C'est tout à fait irrévocable qui a commencé, exhorté, provoqué d'abord. Le retour avec la même pièce n'apporte pas de gagnants, il ne distingue pas, il honore, indépendamment des applaudissements, les liens que vous pouvez obtenir des seriques et des spectateurs que vous vous amusez avec votre comédie, qui, outre les faux du mot, n'a pas de poids ou d'autre valeur.

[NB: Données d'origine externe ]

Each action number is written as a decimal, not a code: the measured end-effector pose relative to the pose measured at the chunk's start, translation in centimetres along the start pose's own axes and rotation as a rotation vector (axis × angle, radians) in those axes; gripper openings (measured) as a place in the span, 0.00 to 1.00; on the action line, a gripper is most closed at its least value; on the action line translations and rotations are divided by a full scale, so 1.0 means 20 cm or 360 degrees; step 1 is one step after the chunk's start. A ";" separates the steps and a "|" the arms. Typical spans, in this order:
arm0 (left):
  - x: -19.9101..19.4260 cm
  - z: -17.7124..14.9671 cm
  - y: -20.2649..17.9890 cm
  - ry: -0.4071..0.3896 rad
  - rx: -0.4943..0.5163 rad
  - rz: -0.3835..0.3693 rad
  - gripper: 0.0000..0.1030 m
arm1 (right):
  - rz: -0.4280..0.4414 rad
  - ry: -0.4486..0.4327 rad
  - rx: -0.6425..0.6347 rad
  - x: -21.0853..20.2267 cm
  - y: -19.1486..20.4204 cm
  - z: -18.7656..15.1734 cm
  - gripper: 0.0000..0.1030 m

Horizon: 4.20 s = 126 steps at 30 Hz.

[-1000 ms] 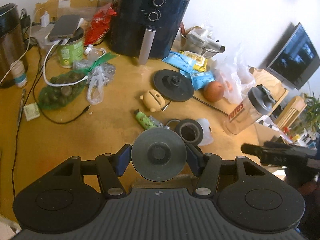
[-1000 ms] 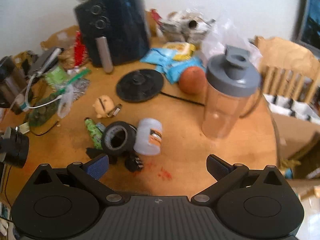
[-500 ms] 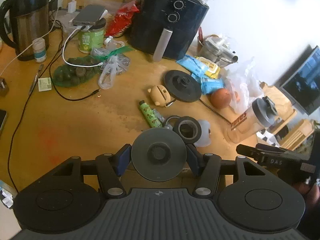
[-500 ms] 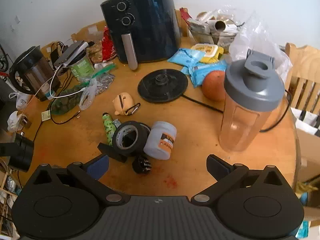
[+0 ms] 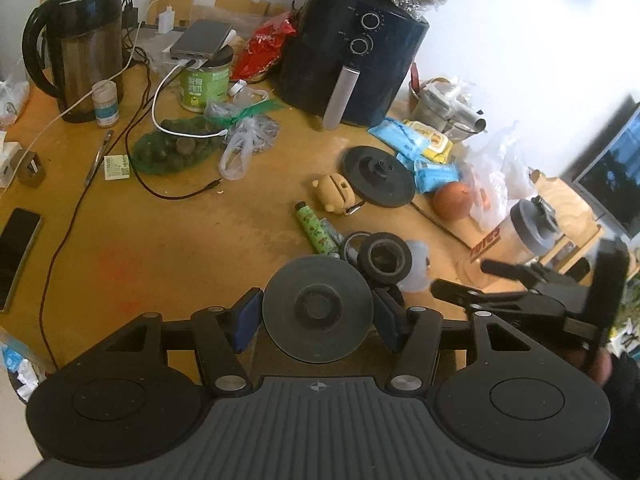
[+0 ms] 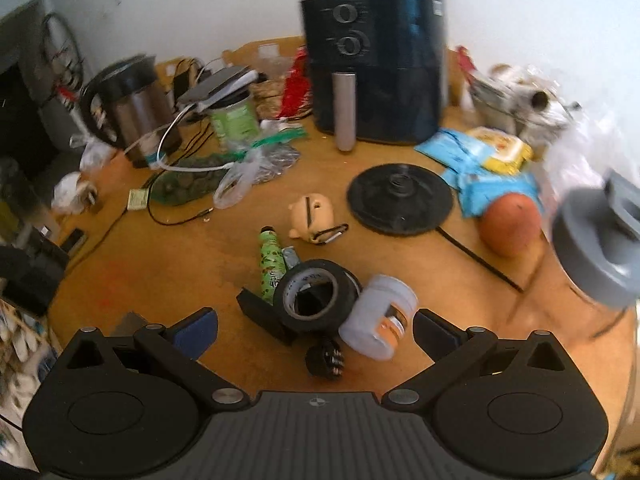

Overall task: Organize objects
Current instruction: 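Lift the grey disc with the left tool while the right tool grasps the black tape roll, then lower the grey disc into the box with left tool while right tool drops tape in, then move the open right tool toward the white jar with orange label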

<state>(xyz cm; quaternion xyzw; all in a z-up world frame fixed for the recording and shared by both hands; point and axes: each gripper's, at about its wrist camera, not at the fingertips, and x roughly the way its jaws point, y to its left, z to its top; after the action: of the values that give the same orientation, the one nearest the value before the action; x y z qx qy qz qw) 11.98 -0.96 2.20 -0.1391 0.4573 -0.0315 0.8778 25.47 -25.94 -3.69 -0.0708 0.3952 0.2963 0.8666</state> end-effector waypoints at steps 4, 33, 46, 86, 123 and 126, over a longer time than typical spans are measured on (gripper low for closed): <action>0.01 0.00 0.04 0.0034 0.0015 -0.0013 0.56 | -0.0049 0.0003 -0.0175 0.11 0.07 0.01 1.00; 0.14 0.05 0.20 0.0171 0.0024 -0.0116 0.56 | -0.0169 0.0138 -0.0353 0.36 0.15 0.09 0.72; 0.15 0.16 0.03 0.0035 0.0106 -0.0186 0.56 | -0.0004 -0.0030 -0.0137 -0.08 0.08 0.12 0.72; 0.37 -0.16 -0.09 0.0294 0.0232 0.0024 0.56 | 0.0365 0.0231 -0.0007 -0.14 0.18 -0.37 0.73; 0.34 -0.08 0.02 0.0108 0.0183 0.0301 0.57 | 0.0072 0.0074 0.0051 -0.26 0.07 -0.28 1.00; 0.33 -0.07 0.07 0.0104 0.0140 0.0342 0.57 | 0.0041 0.0053 0.0107 -0.29 0.04 -0.28 1.00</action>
<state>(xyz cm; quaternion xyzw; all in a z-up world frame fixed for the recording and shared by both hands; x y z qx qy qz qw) 14.54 -1.14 -4.25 -0.0495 0.4962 0.0380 0.8660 18.49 -29.82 -3.17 -0.0415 0.4202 0.2927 0.8579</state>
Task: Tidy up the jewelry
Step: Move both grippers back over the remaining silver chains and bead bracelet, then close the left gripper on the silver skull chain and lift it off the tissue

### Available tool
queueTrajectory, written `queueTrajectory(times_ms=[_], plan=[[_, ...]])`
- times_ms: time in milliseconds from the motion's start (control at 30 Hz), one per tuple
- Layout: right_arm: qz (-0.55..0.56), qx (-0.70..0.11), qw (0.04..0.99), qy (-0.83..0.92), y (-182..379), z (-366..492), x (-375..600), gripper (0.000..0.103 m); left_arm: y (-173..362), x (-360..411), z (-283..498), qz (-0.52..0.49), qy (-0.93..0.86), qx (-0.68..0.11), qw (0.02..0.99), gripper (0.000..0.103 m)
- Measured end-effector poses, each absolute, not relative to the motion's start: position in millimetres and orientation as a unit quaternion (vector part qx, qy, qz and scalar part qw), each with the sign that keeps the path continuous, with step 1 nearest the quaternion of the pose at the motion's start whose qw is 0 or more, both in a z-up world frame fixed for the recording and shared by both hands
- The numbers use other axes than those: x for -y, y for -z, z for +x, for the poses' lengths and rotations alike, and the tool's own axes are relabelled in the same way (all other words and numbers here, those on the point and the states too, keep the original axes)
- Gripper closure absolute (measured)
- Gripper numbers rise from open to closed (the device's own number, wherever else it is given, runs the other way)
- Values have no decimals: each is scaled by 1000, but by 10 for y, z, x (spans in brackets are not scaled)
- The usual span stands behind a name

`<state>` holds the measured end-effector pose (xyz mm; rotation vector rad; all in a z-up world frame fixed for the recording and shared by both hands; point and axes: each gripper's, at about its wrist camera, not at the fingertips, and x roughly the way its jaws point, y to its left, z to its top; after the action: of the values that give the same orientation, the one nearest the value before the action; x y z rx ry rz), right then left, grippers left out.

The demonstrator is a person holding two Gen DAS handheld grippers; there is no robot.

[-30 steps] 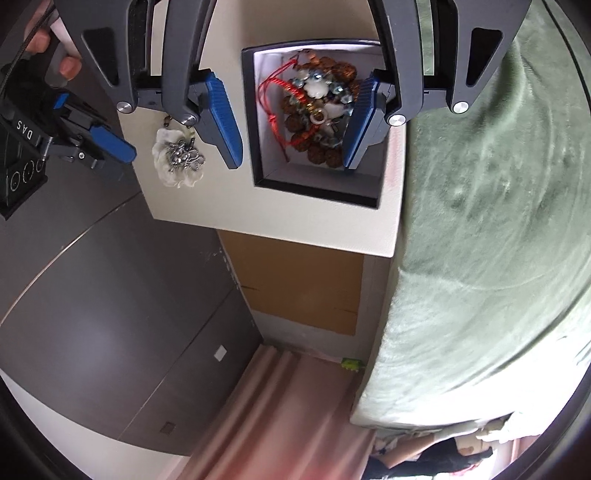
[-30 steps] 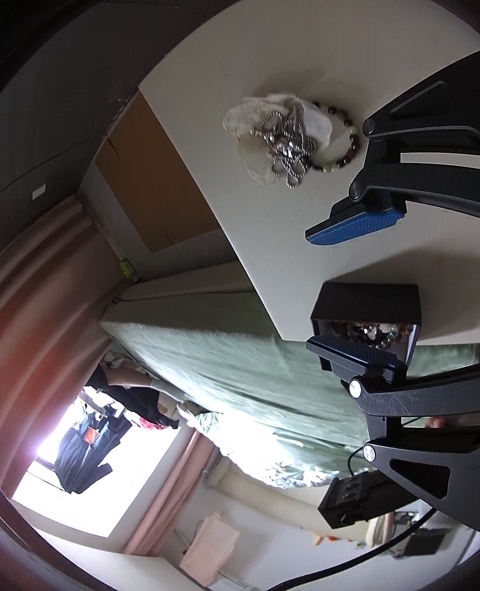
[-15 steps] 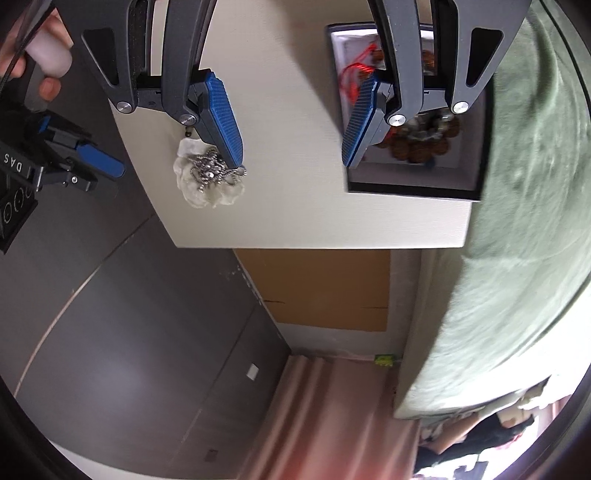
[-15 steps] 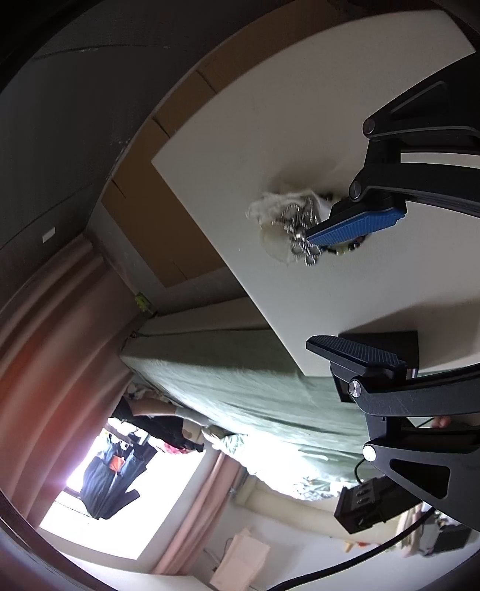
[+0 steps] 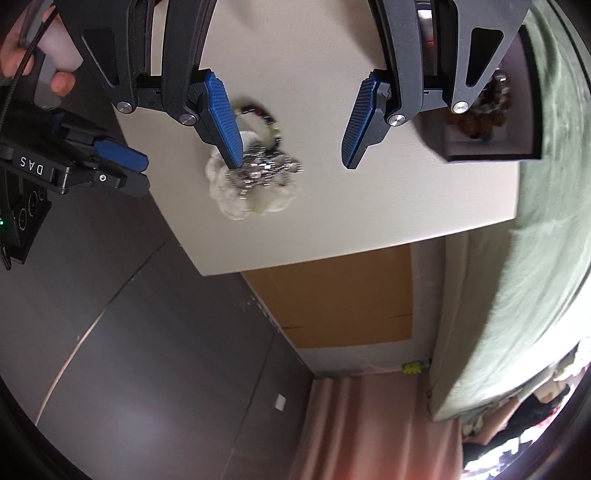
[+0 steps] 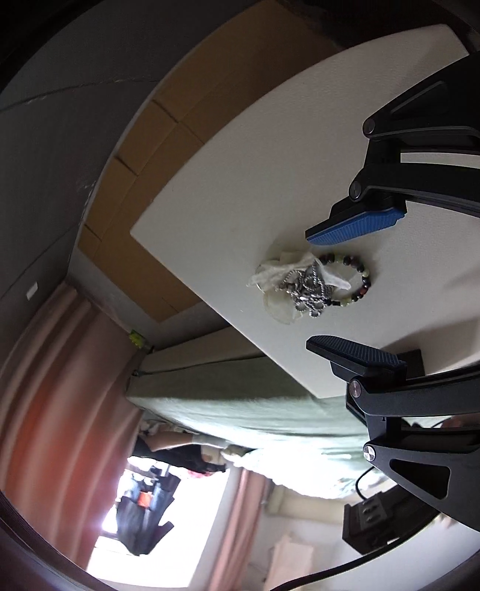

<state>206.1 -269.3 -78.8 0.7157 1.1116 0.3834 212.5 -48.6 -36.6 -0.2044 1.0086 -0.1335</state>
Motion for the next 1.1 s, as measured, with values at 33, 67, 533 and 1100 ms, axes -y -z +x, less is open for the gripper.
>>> queueTrajectory(times_ms=[33,67,533,1100], plan=[[337,-513,771,-172,797,2066,2735,51,383,567,2178,-92,66,-487,866,46],[342,-512,770,-169,807,2072,2762,51,415,640,2214,-85,66,-491,865,47],[403,-510,745,-150,894,2154,3132,51,859,1152,2662,-43,55,-545,836,62],[379,-539,729,-184,1059,2312,2888,51,997,1010,2675,-73,45,-553,829,84]])
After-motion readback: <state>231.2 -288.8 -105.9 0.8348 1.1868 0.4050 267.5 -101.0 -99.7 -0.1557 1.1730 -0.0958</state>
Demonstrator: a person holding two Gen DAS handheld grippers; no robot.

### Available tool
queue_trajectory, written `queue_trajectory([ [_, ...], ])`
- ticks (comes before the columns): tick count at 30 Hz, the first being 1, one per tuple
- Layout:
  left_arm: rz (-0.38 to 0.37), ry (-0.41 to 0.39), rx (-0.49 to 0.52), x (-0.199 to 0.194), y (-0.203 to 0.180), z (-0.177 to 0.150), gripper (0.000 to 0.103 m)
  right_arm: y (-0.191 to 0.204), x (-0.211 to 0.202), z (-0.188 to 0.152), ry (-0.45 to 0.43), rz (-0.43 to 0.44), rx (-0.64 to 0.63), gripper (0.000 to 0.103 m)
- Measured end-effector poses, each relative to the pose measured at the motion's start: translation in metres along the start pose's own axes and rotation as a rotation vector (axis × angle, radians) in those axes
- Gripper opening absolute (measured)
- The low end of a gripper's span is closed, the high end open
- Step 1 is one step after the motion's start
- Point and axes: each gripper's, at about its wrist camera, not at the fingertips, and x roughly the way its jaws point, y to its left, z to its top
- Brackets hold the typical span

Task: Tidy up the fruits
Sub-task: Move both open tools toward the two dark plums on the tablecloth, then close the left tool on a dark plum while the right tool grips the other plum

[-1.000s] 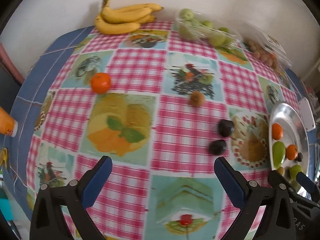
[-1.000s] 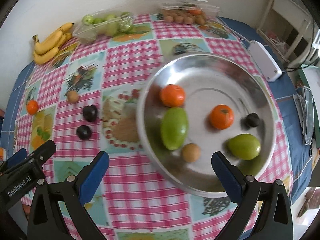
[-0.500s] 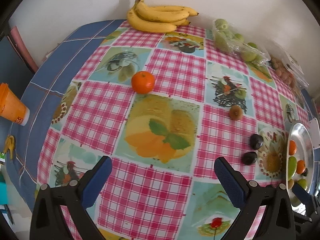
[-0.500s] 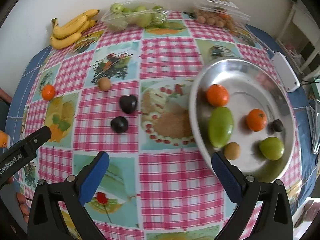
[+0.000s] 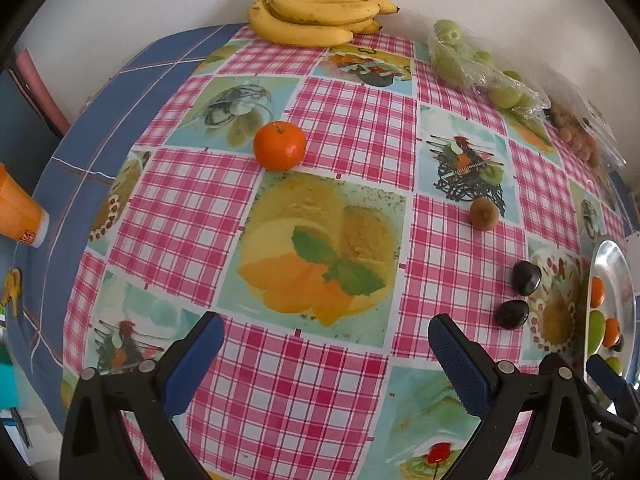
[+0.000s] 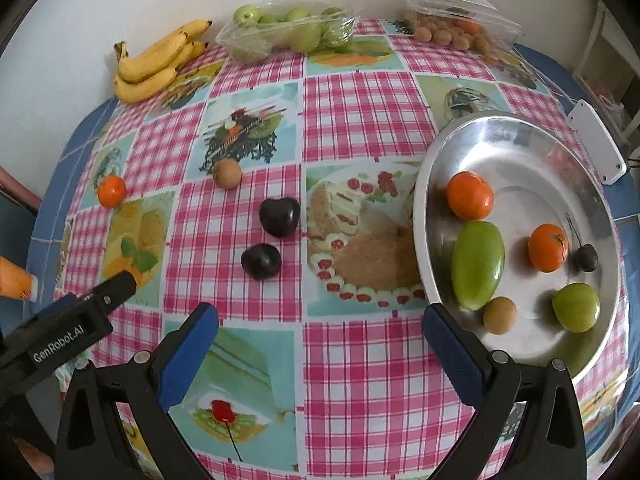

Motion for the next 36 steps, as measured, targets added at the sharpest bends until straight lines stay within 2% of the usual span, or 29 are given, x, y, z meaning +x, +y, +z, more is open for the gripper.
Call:
queue_trajectory([
  [9, -0.054, -0.054, -0.043, -0.004, 0.001, 0.008, 0.103, 0.001, -0.002, 0.012, -0.060, 0.025, 0.017, 0.102],
  [15, -0.097, -0.051, -0.085, 0.003, 0.003, 0.018, 0.103, 0.004, -0.006, 0.020, -0.120, 0.042, 0.042, 0.102],
  [18, -0.093, -0.054, -0.084, 0.005, 0.001, 0.022, 0.103, 0.007, -0.002, 0.024, -0.119, 0.030, 0.041, 0.101],
  [20, -0.091, -0.043, -0.085, 0.009, 0.001, 0.024, 0.103, 0.010, 0.003, 0.028, -0.111, 0.032, 0.042, 0.097],
  [25, -0.097, -0.010, -0.095, 0.024, 0.000, 0.030, 0.103, 0.014, 0.020, 0.034, -0.070, 0.021, 0.035, 0.078],
  [29, -0.115, 0.000, -0.113, 0.031, 0.002, 0.033, 0.103, 0.015, 0.032, 0.039, -0.048, 0.022, 0.036, 0.071],
  [36, -0.123, 0.024, -0.115, 0.042, -0.001, 0.034, 0.103, 0.019, 0.046, 0.046, -0.020, 0.027, 0.024, 0.050],
])
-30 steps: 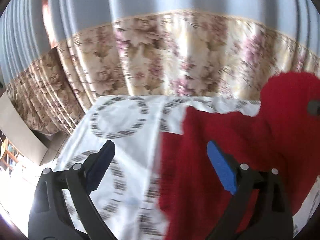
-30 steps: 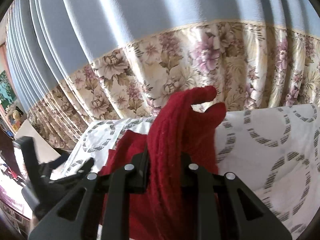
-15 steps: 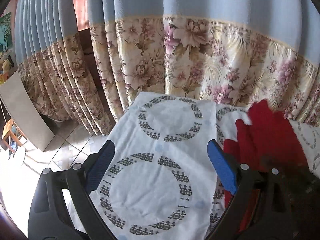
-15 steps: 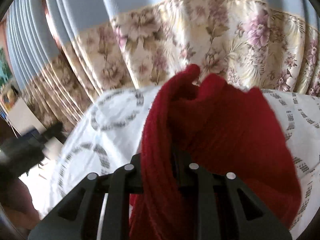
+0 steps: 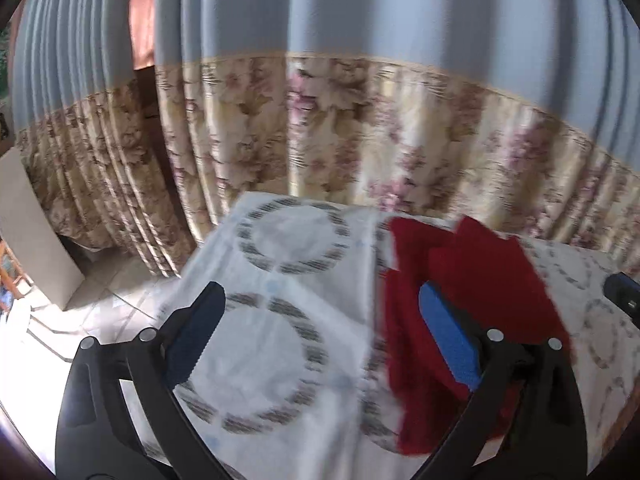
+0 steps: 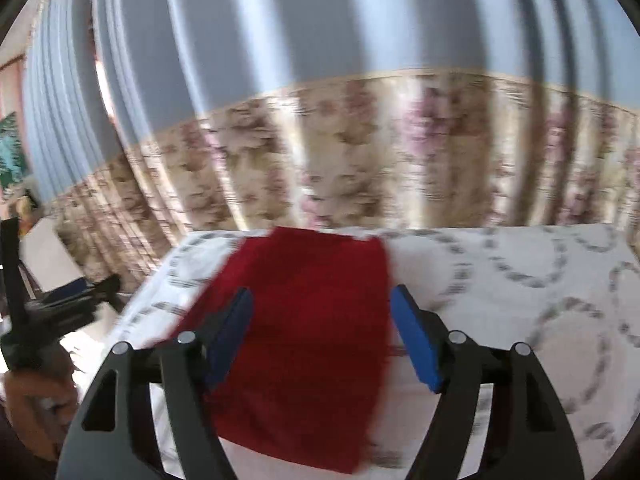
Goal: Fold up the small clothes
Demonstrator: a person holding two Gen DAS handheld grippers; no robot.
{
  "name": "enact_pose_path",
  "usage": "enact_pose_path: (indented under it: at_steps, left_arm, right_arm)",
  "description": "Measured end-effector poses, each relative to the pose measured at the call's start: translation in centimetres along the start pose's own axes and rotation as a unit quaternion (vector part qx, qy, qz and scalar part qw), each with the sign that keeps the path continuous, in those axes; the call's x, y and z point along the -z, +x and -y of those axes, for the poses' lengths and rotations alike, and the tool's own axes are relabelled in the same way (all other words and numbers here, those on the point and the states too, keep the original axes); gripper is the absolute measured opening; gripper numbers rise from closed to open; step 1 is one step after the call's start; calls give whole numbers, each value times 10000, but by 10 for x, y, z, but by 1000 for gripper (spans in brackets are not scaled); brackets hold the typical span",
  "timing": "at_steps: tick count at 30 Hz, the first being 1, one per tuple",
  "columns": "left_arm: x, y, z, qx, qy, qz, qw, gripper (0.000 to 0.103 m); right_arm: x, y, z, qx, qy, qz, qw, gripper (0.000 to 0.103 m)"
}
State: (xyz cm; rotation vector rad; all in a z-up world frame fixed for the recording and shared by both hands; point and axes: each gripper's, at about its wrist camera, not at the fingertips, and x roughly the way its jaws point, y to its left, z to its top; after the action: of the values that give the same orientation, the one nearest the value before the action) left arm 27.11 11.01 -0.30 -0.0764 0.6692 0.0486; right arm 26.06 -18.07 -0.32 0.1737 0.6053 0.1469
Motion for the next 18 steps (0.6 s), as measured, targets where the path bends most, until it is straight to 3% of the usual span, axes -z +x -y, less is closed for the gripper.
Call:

Le fait d'être député vous rend responsable de votre comportement public, chaque mot et chaque mot de votre comportement est soumis à une observation critique et à un jugement d'opinion, votre parole et votre conduite ne sont plus privées et personnelles tout en représentant un grand parti populaire? Si Facebook n'est pas redoublé en jurant, il y a beaucoup de gens qui se sentent mal au sujet de la langue de leur associé politique.
En tant que militant du Mouvement Vetevendosje, membre de la direction du Centre Prizren et membre du Conseil général, je dois l'exprimer publiquement non seulement que je n'aime pas la langue que mon partenaire et député du parti Ismaili, qui me fait aussi me sentir mal, pour ne pas dire cela au cas où, je suis aussi indigné.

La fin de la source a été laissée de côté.